本文采用分子对接法研究了24个5,6-二氢-2-吡喃酮衍生物与HIV-1蛋白酶的相互作用,并采用三维定量构效关系(3D-QSAR)研究了药物分子化学结构和生物活性之间的关系.最终得到模型的复相关系数(R_(cum)~2)为0.961、留一法交互校验复相关系数(Q_(cv)~2)为0.897,外部交互验证复相关系数(Q_(ext)~2)为0.880,从结果可以看出三维定量构效关系对化合物的抗艾滋病活性具有比较好的预测能力.然后通过分子对接研究了配体小分子和HIV-1蛋白酶活性氨基酸残基之间的结合模式,这些信息对于以后设计合成新的抗艾滋病药物具有一定的指导作用.

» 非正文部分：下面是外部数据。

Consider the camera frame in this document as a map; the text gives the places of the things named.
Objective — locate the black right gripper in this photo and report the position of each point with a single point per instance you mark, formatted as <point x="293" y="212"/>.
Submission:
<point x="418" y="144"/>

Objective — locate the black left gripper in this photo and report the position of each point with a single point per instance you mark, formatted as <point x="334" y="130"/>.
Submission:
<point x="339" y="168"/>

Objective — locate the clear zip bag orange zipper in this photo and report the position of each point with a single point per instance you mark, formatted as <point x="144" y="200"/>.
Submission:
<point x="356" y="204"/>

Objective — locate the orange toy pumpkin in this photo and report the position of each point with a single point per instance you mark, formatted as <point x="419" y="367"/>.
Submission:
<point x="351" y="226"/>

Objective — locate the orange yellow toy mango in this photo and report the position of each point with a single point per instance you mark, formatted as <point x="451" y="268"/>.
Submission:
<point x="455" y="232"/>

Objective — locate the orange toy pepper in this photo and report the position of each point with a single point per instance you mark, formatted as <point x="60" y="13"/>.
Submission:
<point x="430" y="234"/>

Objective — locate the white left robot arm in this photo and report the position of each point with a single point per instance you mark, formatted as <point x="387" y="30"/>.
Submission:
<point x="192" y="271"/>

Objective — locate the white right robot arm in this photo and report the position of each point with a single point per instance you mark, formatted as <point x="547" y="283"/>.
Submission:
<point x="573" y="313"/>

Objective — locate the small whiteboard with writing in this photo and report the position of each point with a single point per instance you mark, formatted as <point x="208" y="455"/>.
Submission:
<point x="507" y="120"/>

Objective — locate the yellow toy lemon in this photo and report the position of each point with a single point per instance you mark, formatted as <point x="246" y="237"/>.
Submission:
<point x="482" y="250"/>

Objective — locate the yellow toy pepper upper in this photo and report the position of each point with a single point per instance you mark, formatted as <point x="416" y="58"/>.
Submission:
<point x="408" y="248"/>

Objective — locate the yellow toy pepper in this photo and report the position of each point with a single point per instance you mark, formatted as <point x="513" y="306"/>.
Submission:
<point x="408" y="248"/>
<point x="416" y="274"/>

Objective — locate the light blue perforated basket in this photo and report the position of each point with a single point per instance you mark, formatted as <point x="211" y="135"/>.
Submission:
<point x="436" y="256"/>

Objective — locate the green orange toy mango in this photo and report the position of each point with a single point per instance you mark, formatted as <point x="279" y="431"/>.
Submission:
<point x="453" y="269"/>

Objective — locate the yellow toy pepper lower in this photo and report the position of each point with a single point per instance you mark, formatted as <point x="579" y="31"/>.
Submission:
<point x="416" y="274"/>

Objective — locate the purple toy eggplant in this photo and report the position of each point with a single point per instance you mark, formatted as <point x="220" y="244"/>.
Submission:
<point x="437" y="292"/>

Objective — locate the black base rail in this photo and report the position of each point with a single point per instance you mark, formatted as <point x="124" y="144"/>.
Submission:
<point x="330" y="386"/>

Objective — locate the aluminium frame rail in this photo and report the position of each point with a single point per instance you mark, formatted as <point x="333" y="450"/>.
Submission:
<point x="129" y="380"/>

3D-QSAR and docking studies of 5, 6-dihydro-2-pyrones derivatives as potent HIV-1 protease inhibitors

In order to well understand the chemical-biological interactions governing their activities toward HIV-1 protease activity, QSAR model of 24 5,6-dihydro-2-pyrones derivatives with inhibitory HIV-1 was developed. Here a quantitative structure activity relationship (QSAR) model was built by multiple linear regression (MLR) to analyze the estimation stability and prediction ability of both internal and external validations of the model. The correlation coefficients (Rcum2) of established MLR model was 0.961, the cross-validated correlation coefficients (QCV2) of MLR model was 0.897, furthermore, the cross-validated correlation coefficients for the test set (Qext2) was 0.880 respectively. The binding mode pattern of the compounds to the binding site of protease enzyme was confirmed by docking studies. The information provided by three dimensional QSAR model may lead to better understanding of the structural requirements of 5,6-dihydro-2-pyrones derivatives and help to design novel and potent anti-HIV-1 protease molecules.